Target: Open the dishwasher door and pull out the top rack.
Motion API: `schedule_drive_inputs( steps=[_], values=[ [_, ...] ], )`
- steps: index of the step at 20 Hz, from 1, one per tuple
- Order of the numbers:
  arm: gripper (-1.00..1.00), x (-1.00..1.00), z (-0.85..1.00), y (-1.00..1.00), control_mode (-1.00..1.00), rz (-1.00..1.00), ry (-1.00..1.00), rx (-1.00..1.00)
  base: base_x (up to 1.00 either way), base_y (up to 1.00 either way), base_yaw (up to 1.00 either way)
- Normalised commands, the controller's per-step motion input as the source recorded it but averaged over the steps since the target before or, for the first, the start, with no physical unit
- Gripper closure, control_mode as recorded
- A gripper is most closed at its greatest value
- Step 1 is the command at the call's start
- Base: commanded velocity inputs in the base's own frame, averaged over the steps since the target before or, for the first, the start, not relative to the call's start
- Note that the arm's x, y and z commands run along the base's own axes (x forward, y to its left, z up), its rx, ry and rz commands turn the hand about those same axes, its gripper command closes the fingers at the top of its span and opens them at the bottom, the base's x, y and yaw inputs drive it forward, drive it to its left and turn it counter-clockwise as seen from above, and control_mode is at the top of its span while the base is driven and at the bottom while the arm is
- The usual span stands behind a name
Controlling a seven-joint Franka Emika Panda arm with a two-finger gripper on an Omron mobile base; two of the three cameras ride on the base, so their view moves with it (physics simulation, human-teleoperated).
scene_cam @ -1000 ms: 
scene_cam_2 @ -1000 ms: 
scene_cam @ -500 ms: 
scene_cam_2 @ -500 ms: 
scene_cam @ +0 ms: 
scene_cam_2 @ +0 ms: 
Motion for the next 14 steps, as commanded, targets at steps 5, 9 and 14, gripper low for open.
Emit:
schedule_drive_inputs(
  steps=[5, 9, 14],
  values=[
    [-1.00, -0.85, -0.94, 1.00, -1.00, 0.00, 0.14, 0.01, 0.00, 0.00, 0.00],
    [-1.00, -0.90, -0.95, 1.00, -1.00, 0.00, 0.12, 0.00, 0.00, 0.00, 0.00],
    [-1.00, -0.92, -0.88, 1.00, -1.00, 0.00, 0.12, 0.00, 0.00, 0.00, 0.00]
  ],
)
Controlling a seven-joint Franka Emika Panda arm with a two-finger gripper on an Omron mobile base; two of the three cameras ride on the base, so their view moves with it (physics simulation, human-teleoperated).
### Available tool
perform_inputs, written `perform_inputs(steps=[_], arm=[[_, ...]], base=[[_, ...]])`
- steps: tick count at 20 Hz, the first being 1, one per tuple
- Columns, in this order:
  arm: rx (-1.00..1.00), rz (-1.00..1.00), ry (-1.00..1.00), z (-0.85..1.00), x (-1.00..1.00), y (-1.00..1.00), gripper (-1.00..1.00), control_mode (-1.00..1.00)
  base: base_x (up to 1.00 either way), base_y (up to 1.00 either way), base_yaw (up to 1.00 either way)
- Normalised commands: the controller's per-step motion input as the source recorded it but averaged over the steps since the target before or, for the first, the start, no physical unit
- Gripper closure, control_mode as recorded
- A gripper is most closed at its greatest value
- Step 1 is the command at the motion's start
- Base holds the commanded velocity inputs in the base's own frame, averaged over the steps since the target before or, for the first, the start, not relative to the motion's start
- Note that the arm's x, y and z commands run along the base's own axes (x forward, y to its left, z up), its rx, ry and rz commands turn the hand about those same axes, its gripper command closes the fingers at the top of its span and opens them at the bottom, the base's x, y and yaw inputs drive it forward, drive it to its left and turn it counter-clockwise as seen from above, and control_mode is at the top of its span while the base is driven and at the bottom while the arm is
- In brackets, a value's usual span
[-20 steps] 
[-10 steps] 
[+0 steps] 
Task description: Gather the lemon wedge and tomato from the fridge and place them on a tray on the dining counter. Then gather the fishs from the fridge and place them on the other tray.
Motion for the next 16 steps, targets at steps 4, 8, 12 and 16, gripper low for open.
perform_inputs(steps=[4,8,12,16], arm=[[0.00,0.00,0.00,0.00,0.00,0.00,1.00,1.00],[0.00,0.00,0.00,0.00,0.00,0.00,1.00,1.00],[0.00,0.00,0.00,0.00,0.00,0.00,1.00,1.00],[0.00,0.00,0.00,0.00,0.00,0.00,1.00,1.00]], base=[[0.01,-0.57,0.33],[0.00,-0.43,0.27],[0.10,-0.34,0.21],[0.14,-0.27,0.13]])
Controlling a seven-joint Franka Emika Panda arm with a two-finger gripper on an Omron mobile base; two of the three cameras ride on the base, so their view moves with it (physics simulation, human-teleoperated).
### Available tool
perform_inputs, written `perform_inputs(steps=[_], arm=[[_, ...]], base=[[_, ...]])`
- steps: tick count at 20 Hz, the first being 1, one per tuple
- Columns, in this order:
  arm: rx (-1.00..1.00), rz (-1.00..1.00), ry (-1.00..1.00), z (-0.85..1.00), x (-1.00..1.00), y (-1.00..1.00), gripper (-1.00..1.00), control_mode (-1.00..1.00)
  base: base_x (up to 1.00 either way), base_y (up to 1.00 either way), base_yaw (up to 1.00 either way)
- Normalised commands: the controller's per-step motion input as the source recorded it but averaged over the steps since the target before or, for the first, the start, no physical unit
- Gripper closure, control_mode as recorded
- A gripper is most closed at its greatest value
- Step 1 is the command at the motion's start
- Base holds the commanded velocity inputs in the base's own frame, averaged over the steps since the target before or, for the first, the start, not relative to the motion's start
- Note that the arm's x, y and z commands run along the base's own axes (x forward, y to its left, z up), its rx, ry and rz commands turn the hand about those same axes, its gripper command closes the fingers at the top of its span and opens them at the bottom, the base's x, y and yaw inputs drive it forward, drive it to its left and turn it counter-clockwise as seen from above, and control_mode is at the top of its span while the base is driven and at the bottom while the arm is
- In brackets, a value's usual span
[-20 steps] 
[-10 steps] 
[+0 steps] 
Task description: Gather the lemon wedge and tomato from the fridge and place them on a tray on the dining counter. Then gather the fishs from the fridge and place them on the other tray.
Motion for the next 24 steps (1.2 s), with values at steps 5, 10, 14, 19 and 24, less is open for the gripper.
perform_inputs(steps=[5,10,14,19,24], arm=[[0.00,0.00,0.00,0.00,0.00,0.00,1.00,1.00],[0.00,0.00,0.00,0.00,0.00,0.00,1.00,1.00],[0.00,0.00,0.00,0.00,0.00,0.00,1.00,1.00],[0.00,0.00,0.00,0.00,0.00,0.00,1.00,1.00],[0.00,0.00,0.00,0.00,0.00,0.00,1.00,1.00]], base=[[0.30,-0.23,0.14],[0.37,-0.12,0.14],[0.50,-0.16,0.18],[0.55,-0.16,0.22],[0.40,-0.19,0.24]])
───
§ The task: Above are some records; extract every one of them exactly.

§ Answer to this problem:
Target: Open the dishwasher door and pull out the top rack.
Motion API: `schedule_drive_inputs( steps=[_], values=[ [_, ...] ], )`
- steps: index of the step at 20 Hz, from 1, one per tuple
- Order of the numbers:
  arm: gripper (-1.00..1.00), x (-1.00..1.00), z (-0.85..1.00), y (-1.00..1.00), control_mode (-1.00..1.00), rz (-1.00..1.00), ry (-1.00..1.00), rx (-1.00..1.00)
  base: base_x (up to 1.00 either way), base_y (up to 1.00 either way), base_yaw (up to 1.00 either way)
- Normalised commands, the controller's per-step motion input as the source recorded it but averaged over the steps since the target before or, for the first, the start, with no physical unit
- Gripper closure, control_mode as recorded
- A gripper is most closed at its greatest value
- Step 1 is the command at the call's start
- Base: commanded velocity inputs in the base's own frame, averaged over the steps since the target before or, for the first, the start, not relative to the call's start
- Note that the arm's x, y and z commands run along the base's own axes (x forward, y to its left, z up), its rx, ry and rz commands turn the hand about those same axes, its gripper command closes the fingers at the top of its span and opens them at the bottom, the base's x, y and yaw inputs drive it forward, drive it to its left and turn it counter-clockwise as seen from above, and control_mode is at the top of its span while the base is driven and at the bottom while the arm is
- The usual span stands behind a name
Controlling a seven-joint Franka Emika Panda arm with a two-finger gripper on an Omron mobile base; two of the three cameras ride on the base, so their view moves with it (physics simulation, human-teleoperated).
scene_cam @ -1000 ms: 
scene_cam_2 @ -1000 ms: 
scene_cam @ -500 ms: 
scene_cam_2 @ -500 ms: 
scene_cam @ +0 ms: 
scene_cam_2 @ +0 ms: 
Motion for the next 14 steps, as commanded, targets at steps 5, 9 and 14, gripper low for open.
Emit:
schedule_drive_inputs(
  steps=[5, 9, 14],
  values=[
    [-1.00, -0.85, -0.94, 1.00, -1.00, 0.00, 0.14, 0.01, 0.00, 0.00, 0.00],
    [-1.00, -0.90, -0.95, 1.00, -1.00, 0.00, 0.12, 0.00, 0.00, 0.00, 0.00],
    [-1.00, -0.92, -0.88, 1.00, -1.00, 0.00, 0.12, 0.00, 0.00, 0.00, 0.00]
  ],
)
Controlling a seven-joint Franka Emika Panda arm with a two-finger gripper on an Omron mobile base; two of the three cameras ride on the base, so their view moves with it (physics simulation, human-teleoperated).
### Available tool
perform_inputs, written `perform_inputs(steps=[_], arm=[[_, ...]], base=[[_, ...]])`
- steps: tick count at 20 Hz, the first being 1, one per tuple
- Columns, in this order:
  arm: rx (-1.00..1.00), rz (-1.00..1.00), ry (-1.00..1.00), z (-0.85..1.00), x (-1.00..1.00), y (-1.00..1.00), gripper (-1.00..1.00), control_mode (-1.00..1.00)
  base: base_x (up to 1.00 either way), base_y (up to 1.00 either way), base_yaw (up to 1.00 either way)
- Normalised commands: the controller's per-step motion input as the source recorded it but averaged over the steps since the target before or, for the first, the start, no physical unit
- Gripper closure, control_mode as recorded
- A gripper is most closed at its greatest value
- Step 1 is the command at the motion's start
- Base holds the commanded velocity inputs in the base's own frame, averaged over the steps since the target before or, for the first, the start, not relative to the motion's start
- Note that the arm's x, y and z commands run along the base's own axes (x forward, y to its left, z up), its rx, ry and rz commands turn the hand about those same axes, its gripper command closes the fingers at the top of its span and opens them at the bottom, the base's x, y and yaw inputs drive it forward, drive it to its left and turn it counter-clockwise as seen from above, and control_mode is at the top of its span while the base is driven and at the bottom while the arm is
- In brackets, a value's usual span
[-20 steps] 
[-10 steps] 
[+0 steps] 
Task description: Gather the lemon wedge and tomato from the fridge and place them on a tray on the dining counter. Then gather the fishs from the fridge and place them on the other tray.
Motion for the next 16 steps, targets at steps 4, 8, 12 and 16, gripper low for open.
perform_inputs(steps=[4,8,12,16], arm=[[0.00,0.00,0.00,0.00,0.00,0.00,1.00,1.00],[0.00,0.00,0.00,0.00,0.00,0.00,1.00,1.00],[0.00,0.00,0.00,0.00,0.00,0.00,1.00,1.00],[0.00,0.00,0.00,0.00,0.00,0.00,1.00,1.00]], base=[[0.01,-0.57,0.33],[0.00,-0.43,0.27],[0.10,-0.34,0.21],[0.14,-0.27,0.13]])
Controlling a seven-joint Franka Emika Panda arm with a two-finger gripper on an Omron mobile base; two of the three cameras ride on the base, so their view moves with it (physics simulation, human-teleoperated).
### Available tool
perform_inputs, written `perform_inputs(steps=[_], arm=[[_, ...]], base=[[_, ...]])`
- steps: tick count at 20 Hz, the first being 1, one per tuple
- Columns, in this order:
  arm: rx (-1.00..1.00), rz (-1.00..1.00), ry (-1.00..1.00), z (-0.85..1.00), x (-1.00..1.00), y (-1.00..1.00), gripper (-1.00..1.00), control_mode (-1.00..1.00)
  base: base_x (up to 1.00 either way), base_y (up to 1.00 either way), base_yaw (up to 1.00 either way)
- Normalised commands: the controller's per-step motion input as the source recorded it but averaged over the steps since the target before or, for the first, the start, no physical unit
- Gripper closure, control_mode as recorded
- A gripper is most closed at its greatest value
- Step 1 is the command at the motion's start
- Base holds the commanded velocity inputs in the base's own frame, averaged over the steps since the target before or, for the first, the start, not relative to the motion's start
- Note that the arm's x, y and z commands run along the base's own axes (x forward, y to its left, z up), its rx, ry and rz commands turn the hand about those same axes, its gripper command closes the fingers at the top of its span and opens them at the bottom, the base's x, y and yaw inputs drive it forward, drive it to its left and turn it counter-clockwise as seen from above, and control_mode is at the top of its span while the base is driven and at the bottom while the arm is
- In brackets, a value's usual span
[-20 steps] 
[-10 steps] 
[+0 steps] 
Task description: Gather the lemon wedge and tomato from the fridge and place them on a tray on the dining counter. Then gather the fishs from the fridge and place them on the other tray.
Motion for the next 24 steps (1.2 s), with values at steps 5, 10, 14, 19 and 24, less is open for the gripper.
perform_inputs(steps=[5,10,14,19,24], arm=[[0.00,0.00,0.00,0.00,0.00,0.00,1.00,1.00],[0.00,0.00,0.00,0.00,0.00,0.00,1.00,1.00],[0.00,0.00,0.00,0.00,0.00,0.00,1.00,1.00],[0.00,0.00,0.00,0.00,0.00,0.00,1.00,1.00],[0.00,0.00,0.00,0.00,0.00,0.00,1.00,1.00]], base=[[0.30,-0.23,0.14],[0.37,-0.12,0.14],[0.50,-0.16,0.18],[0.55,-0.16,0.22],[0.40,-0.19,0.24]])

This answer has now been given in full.